WHAT IS BEING ASKED> Could you repeat the data word for word while skipping the pictures?

EXERCISE DATA>
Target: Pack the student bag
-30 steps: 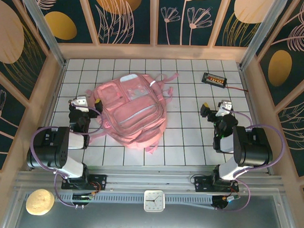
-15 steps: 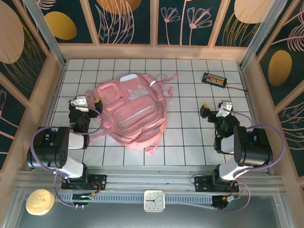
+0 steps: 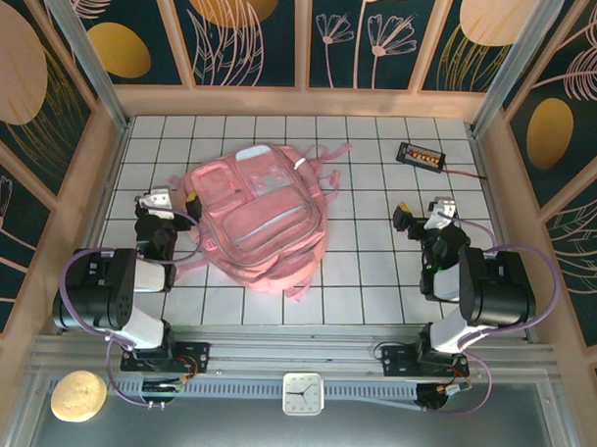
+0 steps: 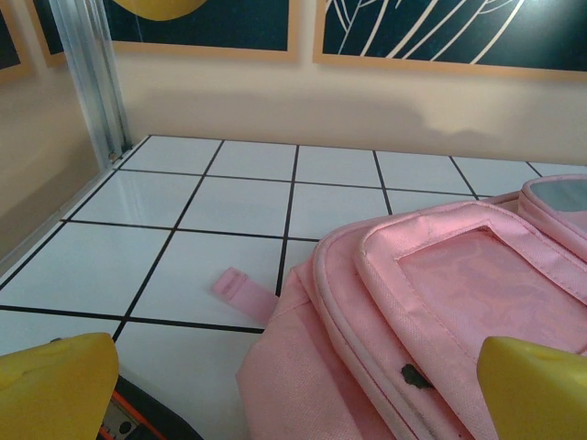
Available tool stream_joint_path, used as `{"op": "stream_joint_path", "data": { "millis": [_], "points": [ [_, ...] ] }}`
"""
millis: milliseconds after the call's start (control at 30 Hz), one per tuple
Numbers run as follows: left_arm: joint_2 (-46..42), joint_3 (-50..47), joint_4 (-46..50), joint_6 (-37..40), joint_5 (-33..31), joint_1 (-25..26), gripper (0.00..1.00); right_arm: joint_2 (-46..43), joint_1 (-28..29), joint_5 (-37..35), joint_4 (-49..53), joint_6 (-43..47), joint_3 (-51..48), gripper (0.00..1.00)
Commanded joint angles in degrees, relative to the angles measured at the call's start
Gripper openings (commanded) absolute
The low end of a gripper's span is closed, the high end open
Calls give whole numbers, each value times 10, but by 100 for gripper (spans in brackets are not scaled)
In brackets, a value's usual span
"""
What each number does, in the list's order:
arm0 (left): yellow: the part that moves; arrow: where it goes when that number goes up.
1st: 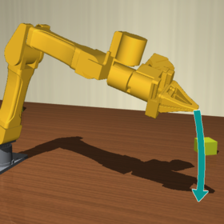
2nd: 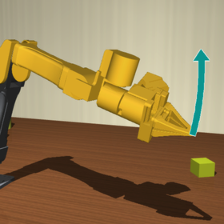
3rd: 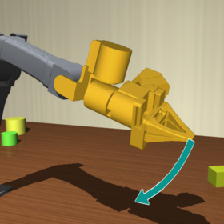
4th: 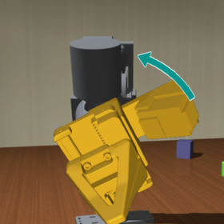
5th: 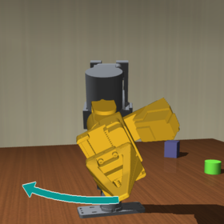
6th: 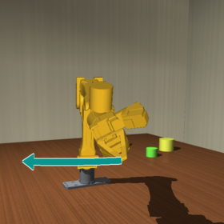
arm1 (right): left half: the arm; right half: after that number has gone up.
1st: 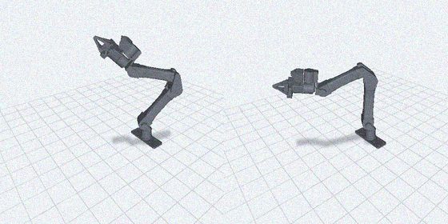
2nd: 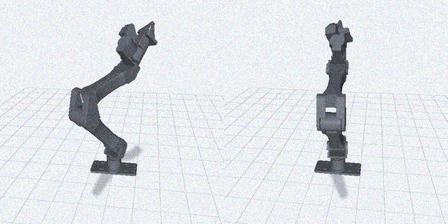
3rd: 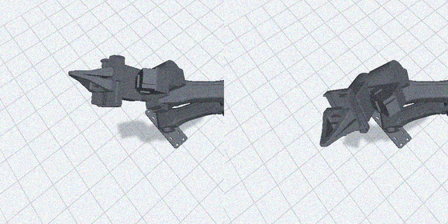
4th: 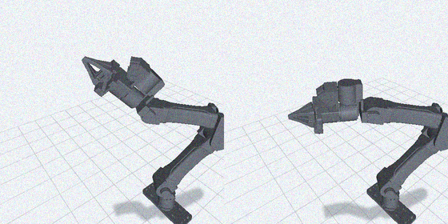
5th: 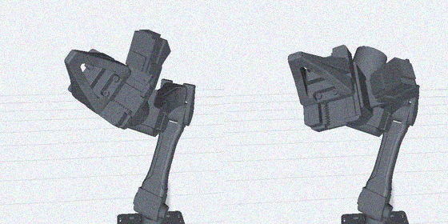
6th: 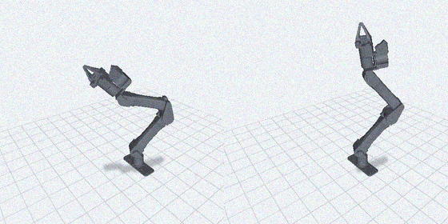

EXERCISE SOLUTION>
Target: Pack the student bag
-30 steps: 
-15 steps: 
+0 steps: 
+0 steps: 
Available tool stream_joint_path, used as `{"op": "stream_joint_path", "data": { "millis": [_], "points": [ [_, ...] ] }}`
"""
millis: milliseconds after the call's start (control at 30 Hz), one per tuple
Numbers run as follows: left_arm: joint_2 (-46..42), joint_3 (-50..47), joint_4 (-46..50), joint_6 (-37..40), joint_5 (-33..31), joint_1 (-25..26), gripper (0.00..1.00); right_arm: joint_2 (-46..43), joint_1 (-28..29), joint_5 (-37..35), joint_4 (-49..53), joint_6 (-43..47), joint_3 (-51..48), gripper (0.00..1.00)
Commanded joint angles in degrees, relative to the angles measured at the call's start
Gripper openings (commanded) absolute
The low end of a gripper's span is closed, the high end open
Calls give whole numbers, each value times 10, but by 100 for gripper (spans in brackets are not scaled)
In brackets, a value's usual span
"""
What each number does, in the list's order:
arm0 (left): yellow: the part that moves; arrow: where it goes when that number goes up.
1st: 
2nd: 
3rd: 
4th: 
5th: 
6th: 
arm1 (right): left half: the arm; right half: after that number has gone up.
1st: 
2nd: 
3rd: 
4th: 
5th: 
6th: 

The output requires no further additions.